I just can't say it enough: when the Taliban fought American Marines they used Kalashnikovs and Lee- Enfields.

In WW2:
The Germans went to battle with a hunting rifle.
The Americans went to war with a target rifle.
The British went to war with a battle rifle.

The Brits knew what they were doing b/c of a century of hard experience when they landed upon the Lee - Enfield rifle design. British battle doctrine focused on pouring out firepower (I e. rounds per minute). They learnt that in the Napoleonic Wars.

The British were the only Army in World War I that allowed soldiers to go to the rifle range anytime they wanted and shoot all the rounds they wanted (without paying for them).* The British did a fine job of encouraging marksmanship and rapid fire.
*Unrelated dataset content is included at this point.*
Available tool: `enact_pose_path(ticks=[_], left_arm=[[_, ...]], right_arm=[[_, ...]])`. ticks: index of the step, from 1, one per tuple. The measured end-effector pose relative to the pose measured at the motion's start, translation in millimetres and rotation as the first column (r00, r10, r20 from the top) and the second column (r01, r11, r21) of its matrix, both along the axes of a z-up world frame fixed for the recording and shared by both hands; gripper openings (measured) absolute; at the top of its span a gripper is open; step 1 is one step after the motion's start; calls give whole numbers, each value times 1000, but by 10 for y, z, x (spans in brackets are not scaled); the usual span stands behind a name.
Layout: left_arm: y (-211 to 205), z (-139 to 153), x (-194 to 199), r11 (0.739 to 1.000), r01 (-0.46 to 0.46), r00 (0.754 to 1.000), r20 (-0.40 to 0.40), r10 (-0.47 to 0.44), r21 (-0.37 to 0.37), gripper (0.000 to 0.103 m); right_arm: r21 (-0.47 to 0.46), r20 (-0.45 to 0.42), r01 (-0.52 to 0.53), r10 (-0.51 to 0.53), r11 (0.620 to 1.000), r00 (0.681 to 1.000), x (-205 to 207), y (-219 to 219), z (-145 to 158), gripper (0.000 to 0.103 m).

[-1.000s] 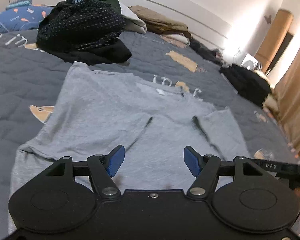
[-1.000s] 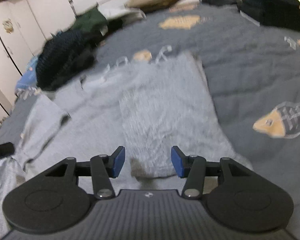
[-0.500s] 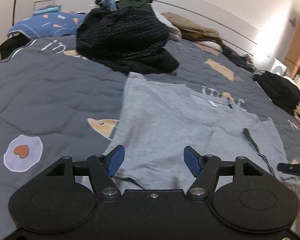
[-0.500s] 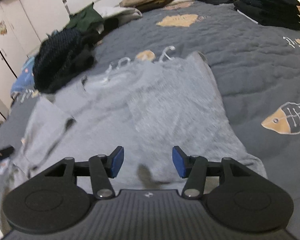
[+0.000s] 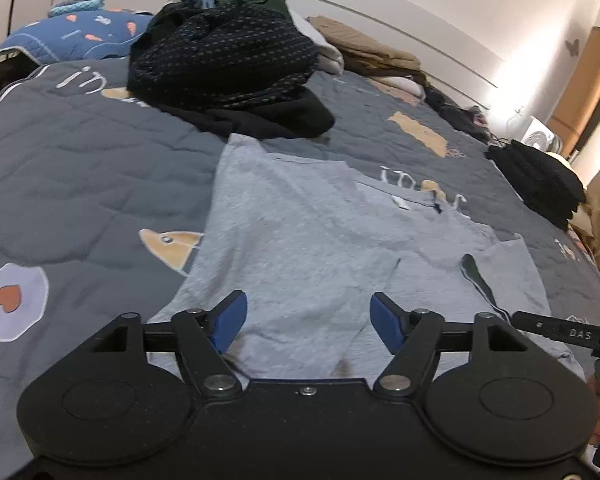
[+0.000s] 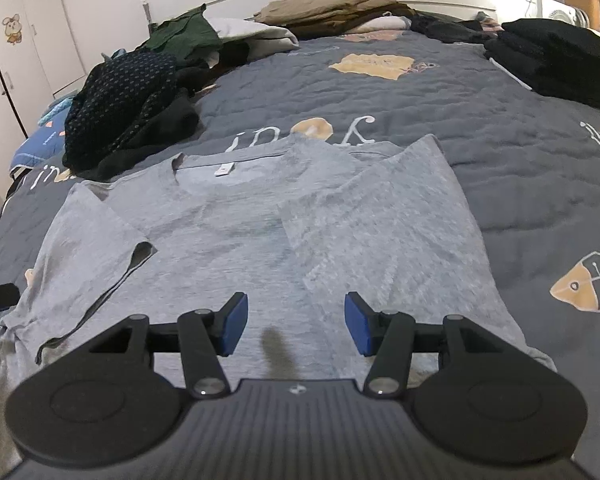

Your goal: Fold clothes

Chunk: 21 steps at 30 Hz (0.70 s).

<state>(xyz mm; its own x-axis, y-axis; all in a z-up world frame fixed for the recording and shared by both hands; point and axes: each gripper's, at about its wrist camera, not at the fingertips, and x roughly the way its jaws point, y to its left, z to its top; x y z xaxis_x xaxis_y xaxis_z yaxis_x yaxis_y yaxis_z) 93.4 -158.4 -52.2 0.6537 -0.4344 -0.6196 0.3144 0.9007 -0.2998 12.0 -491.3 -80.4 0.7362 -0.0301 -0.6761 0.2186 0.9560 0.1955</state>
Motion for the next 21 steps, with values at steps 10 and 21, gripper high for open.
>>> enact_pose_path(ticks=[10, 21], left_arm=[[-95, -13, -105, 997, 47, 998, 47, -51, 65, 76], [-170, 14, -232, 996, 70, 997, 39, -72, 49, 76]], right_arm=[[28, -11, -6, 7, 1000, 1000, 11, 40, -2, 53], [54, 23, -12, 11, 998, 1000, -88, 143, 176, 53]])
The Lee Enfield had a cock-on-closing feature. This was to minimize the resistance of pulling a spent cartridge casing out of a hot breach.

The Mauser and (Mauser rip off) Springfield bolt had bolt locking lugs close to the cartridge base where they got hot too. Not so the LE. The LE locking lugs are at the rear of the bolt: to minimize heat expansion at a definite compromise in accuracy.

Even so, there is abundance anecdotal evidence of Lee-Enfield rifles killing Germans in World War I and World War II at five hundred yards over iron sights.

Lastly British seemed to have presciently created the perfect balance of ballistics and firepower with the .303 Lee-Enfield. Ballistically, it is almost identical to the NATO 7.62.

*Reported by John Keegan, military historians at Sandhurst.